Plan Validation Checklist
When creating implementation plans, incorporate this checklist to ensure plans are complete and well-considered. Address each section as you write the plan, not as a separate validation step.
Required Plan Sections
1. Problem Statement
- •What specific problem are we solving?
- •What evidence exists that this problem is real? (user complaints, metrics, research)
- •Are we solving the root cause or just symptoms?
2. Success Criteria
- •How will we know this worked?
- •What are the measurable outcomes?
- •Who determines success?
3. Scope Definition
- •What is IN scope?
- •What is explicitly OUT of scope?
- •What is the minimum viable version?
- •Can this be shipped incrementally?
4. Technical Approach
- •What is the high-level approach?
- •How does this integrate with existing code patterns?
- •What are the key technical decisions?
- •What are we most uncertain about?
5. Files to Modify/Create
- •List specific files with their purpose
- •Note which are new vs modified
- •Identify any files that need research first
6. Implementation Sequence
- •What order should changes be made?
- •What are the critical path dependencies?

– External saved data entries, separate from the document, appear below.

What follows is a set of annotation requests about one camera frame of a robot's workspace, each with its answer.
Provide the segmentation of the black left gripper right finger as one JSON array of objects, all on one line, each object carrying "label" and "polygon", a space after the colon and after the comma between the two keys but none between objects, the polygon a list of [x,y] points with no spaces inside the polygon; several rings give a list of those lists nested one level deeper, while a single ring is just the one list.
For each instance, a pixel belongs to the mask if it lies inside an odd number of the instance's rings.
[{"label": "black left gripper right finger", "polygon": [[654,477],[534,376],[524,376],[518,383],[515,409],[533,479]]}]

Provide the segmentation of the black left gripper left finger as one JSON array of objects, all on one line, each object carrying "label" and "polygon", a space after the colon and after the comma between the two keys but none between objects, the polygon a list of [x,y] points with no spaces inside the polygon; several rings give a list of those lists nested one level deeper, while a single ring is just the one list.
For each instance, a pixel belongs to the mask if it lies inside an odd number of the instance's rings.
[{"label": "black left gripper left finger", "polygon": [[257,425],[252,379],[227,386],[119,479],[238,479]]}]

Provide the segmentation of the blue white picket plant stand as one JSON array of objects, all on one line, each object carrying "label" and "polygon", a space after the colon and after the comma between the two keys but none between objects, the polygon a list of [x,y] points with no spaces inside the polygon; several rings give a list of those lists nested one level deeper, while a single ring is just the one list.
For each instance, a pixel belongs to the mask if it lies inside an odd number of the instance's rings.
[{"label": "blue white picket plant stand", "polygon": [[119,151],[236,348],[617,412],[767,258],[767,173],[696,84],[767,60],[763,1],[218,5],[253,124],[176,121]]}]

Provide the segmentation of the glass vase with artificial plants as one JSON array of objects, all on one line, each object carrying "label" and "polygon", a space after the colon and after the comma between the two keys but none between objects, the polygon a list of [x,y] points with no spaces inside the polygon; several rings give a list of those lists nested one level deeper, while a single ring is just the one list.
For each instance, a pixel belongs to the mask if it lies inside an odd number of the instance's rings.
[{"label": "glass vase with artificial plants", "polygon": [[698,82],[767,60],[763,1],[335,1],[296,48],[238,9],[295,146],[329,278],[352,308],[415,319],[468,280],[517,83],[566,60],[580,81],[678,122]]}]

- •What are the risky parts to tackle first?
7. Risk Assessment
- •What could go wrong?
- •What's the rollback plan?
- •Are there security, performance, or reliability concerns?
8. Verification Plan
- •How will changes be tested?
- •What edge cases need consideration?
- •How will we verify success criteria are met?
Plan Quality Signals
Good plans have:
- •Clear problem statement with evidence
- •Defined, measurable success criteria
- •Appropriate scope (not too broad)
- •Identified risks and mitigations
- •Logical implementation sequence
- •Consideration of existing codebase patterns
Red flags in plans:
- •Vague problem statements ("improve performance")
- •No success metrics
- •Scope creep built in ("while we're at it...")

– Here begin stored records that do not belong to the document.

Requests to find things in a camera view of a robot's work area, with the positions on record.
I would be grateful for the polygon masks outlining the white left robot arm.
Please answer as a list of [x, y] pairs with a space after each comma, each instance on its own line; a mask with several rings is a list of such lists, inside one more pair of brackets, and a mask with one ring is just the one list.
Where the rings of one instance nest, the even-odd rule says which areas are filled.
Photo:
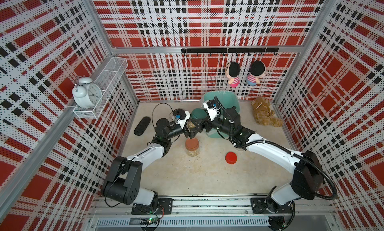
[[141, 187], [143, 170], [169, 152], [172, 138], [182, 134], [194, 138], [202, 129], [199, 119], [179, 122], [169, 122], [165, 118], [158, 120], [155, 136], [147, 148], [132, 156], [117, 156], [113, 160], [102, 187], [102, 196], [118, 204], [137, 205], [145, 213], [156, 212], [160, 205], [159, 195]]

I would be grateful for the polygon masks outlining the red jar lid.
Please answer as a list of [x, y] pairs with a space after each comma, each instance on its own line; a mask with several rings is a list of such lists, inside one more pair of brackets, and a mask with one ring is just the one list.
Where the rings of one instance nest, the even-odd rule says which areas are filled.
[[237, 155], [234, 152], [228, 152], [225, 156], [225, 160], [228, 164], [235, 164], [237, 162]]

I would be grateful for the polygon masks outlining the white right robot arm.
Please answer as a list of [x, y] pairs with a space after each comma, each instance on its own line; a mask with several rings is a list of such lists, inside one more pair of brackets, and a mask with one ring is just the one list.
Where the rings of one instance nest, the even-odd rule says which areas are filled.
[[318, 190], [324, 180], [329, 180], [315, 153], [292, 151], [241, 125], [241, 117], [236, 109], [229, 108], [221, 113], [212, 109], [194, 109], [190, 119], [192, 129], [212, 131], [228, 135], [229, 141], [237, 149], [261, 155], [280, 165], [290, 174], [292, 180], [280, 187], [273, 187], [264, 200], [262, 208], [270, 213], [284, 205], [292, 205], [295, 200], [320, 198]]

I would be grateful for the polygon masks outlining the green lid peanut jar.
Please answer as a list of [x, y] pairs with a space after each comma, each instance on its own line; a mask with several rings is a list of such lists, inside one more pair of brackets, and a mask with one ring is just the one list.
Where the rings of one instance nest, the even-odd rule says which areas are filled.
[[188, 129], [190, 132], [196, 132], [196, 131], [198, 131], [198, 128], [195, 126], [195, 124], [194, 124], [191, 120], [189, 120], [189, 121], [186, 123], [186, 125], [187, 125], [187, 129]]

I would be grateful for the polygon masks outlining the dark green jar lid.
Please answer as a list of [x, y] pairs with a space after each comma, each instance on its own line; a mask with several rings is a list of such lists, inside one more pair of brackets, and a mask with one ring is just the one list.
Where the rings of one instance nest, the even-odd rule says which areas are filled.
[[204, 120], [207, 117], [208, 117], [207, 112], [201, 108], [194, 109], [191, 114], [191, 118], [194, 120]]

- •Assumptions stated as facts
- •Missing error/edge case handling
- •Ignoring existing patterns in the codebase
Before Finalizing
Ask yourself:
- •Does this plan actually solve the stated problem?
- •Is the scope appropriate for the problem size?
- •Are the technical assumptions validated?
- •What's the simplest version that could work?
If any section is incomplete or uncertain, note it explicitly in the plan rather than glossing over it.